I've been on sort of a citrus kick lately. I think it's my way of rebelling against winter, which thankfully, is over. I have a serious weakness for anything lemon or lime, and in particular, my mom's lemon bars. They're the best I've ever had, hands down. But you have to be serious about liking lemon. They're not those sissy lemon bars that mostly taste like sugar and butter with a hint of lemon. These are in-your-face lemon bars. And that's how I like them.
In keeping with my citrus kick, I decided to try creating an orange cupcake. This was Jason's idea, actually. I wanted it to taste like a creamsicle, or something like an Orange Julius (remember those?). I have a good basic vanilla cupcake recipe, so I did a little experimenting with fresh orange zest and juice, and topped them with an orange cream-cheese buttercream. I think they turned out pretty well. I sat in Tea Bar one day for lunch and watched six of them disappear in a matter of about 15 minutes. That's a good sign, right?
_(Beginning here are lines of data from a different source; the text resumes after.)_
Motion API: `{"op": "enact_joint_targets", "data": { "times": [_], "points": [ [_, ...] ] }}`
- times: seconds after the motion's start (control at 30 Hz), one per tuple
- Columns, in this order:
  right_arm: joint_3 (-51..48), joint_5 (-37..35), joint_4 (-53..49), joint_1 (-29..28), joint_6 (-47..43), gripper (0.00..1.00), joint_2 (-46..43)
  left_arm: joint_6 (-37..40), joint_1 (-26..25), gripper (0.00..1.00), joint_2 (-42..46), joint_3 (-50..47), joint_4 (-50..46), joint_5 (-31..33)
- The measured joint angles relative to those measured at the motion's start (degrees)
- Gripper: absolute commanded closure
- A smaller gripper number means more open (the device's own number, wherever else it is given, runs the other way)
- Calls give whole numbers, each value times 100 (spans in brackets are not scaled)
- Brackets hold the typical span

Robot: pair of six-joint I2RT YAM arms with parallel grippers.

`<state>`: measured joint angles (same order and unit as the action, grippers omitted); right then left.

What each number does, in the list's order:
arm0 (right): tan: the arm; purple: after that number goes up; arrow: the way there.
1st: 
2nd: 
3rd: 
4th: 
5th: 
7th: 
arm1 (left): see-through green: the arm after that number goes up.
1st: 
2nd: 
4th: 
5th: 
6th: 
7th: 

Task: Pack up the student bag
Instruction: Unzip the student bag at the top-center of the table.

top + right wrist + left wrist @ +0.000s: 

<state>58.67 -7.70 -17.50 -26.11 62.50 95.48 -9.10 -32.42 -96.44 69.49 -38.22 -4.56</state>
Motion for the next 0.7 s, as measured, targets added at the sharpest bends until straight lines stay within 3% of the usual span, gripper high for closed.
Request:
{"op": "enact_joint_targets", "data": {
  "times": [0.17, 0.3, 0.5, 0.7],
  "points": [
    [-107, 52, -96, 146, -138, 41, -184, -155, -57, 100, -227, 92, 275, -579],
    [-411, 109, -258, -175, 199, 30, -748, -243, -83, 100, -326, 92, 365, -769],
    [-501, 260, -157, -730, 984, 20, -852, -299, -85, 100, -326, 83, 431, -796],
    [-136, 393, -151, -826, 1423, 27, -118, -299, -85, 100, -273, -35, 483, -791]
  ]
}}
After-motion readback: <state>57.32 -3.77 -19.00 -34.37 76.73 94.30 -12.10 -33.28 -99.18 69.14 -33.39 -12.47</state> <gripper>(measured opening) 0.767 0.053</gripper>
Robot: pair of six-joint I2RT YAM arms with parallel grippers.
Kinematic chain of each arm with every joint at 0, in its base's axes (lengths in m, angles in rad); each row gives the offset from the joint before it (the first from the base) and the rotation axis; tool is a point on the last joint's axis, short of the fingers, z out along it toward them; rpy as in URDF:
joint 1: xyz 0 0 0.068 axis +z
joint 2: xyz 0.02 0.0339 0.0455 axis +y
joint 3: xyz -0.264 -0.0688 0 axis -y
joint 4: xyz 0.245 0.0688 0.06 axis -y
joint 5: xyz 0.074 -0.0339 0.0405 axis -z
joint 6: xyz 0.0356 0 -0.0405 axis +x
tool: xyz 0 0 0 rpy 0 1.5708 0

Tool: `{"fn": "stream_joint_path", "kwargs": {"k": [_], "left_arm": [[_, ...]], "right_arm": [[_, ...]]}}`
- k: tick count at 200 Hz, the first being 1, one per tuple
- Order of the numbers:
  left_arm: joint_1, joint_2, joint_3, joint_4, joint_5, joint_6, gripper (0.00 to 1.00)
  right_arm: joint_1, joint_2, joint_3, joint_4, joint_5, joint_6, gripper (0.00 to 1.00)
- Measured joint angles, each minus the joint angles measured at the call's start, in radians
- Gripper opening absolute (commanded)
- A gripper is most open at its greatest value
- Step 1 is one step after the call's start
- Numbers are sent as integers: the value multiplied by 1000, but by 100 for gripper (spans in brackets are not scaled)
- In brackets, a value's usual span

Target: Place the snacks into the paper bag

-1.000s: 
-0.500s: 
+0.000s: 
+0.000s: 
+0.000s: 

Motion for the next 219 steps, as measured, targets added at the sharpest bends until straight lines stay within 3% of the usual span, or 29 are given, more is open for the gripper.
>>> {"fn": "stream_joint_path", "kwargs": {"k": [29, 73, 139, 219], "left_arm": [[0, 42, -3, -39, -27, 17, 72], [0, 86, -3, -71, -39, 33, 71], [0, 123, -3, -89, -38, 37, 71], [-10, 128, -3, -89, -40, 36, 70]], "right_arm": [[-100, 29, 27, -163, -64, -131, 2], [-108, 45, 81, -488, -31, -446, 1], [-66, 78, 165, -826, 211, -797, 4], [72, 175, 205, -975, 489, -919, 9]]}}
Then last weekend, I was flipping through my Baked cookbook. Baked is a funky little bakery with locations in Brooklyn and Charleston, and they make modern versions of old favorites, like seven-layer bars and malted blondies. I also like they way they use the color orange in their decor. Anyway, they happen to have a lemonlime bar recipe. I was intrigued. And a little shocked when I read the quantity of eggs needed: 13. Seriously?
Oh, they were being serious, alright. Instead of making them into bars, I used a springform pan to create more of a lemon tart. The recipe is a little time consuming, but I promise you won't be disappointed. The crust is an interesting graham cracker and coconut mixture. I served a little fresh whipped cream alongside, which helped cut the acidity a little bit.
The end result was like summer in your mouth; bright, creamy, refreshing. And that makes me very happy. Go buy a copy of Baked's cookbook right now.
Fresh Orange Cupcakes
Adapted from a recipe in "The Modern Baker" by Nick Malgieri
1 1/2 sticks of butter at room temperature
1 cup of sugar
2 tsp vanilla
1 tsp pure orange extract
zest and juice of 1/2 large orange
1 3/4 cup unbleached, all purpose flour
2 tsp baking powder
1/2 tsp salt
1/3 cup buttermilk
Preheat oven to 350 degrees, or 300 degrees if you are using a convection oven.
Cream butter and sugar together and beat on medium speed. Add eggs, one at a time, making sure to scrape bowl in between each addition. Add extracts and orange zest/juice. Beat until well combined, about 3-4 minutes.
In a small bowl, whisk together all dry ingredients. Add half of the dry ingredients to the butter mixture. Scrape bowl, then add the buttermilk. Once combined, add the remaining dry ingredients. Scrape the bowl to make sure everything is well mixed.
Turn mixer speed up to medium-high, and beat for 3 minutes. It should look smooth and fluffy.
Scoop batter into a standard cupcake pan with liners. Bake for about 20 minutes, or until tops are lightly golden. Top with orange buttercream (recipe follows).
2 sticks of butter
4 oz. cream cheese
zest and juice of 1/2 orange
1 tsp vanilla
5 cups powdered sugar
1/4 cup milk
Cream butter and cream cheese until smooth. Add orange zest/juice and vanilla and beat until combined. Turn mixer to low, and in one-cup increments, add the powdered sugar. Alternate with the milk to keep the icing smooth. Spread on cooled cupcakes.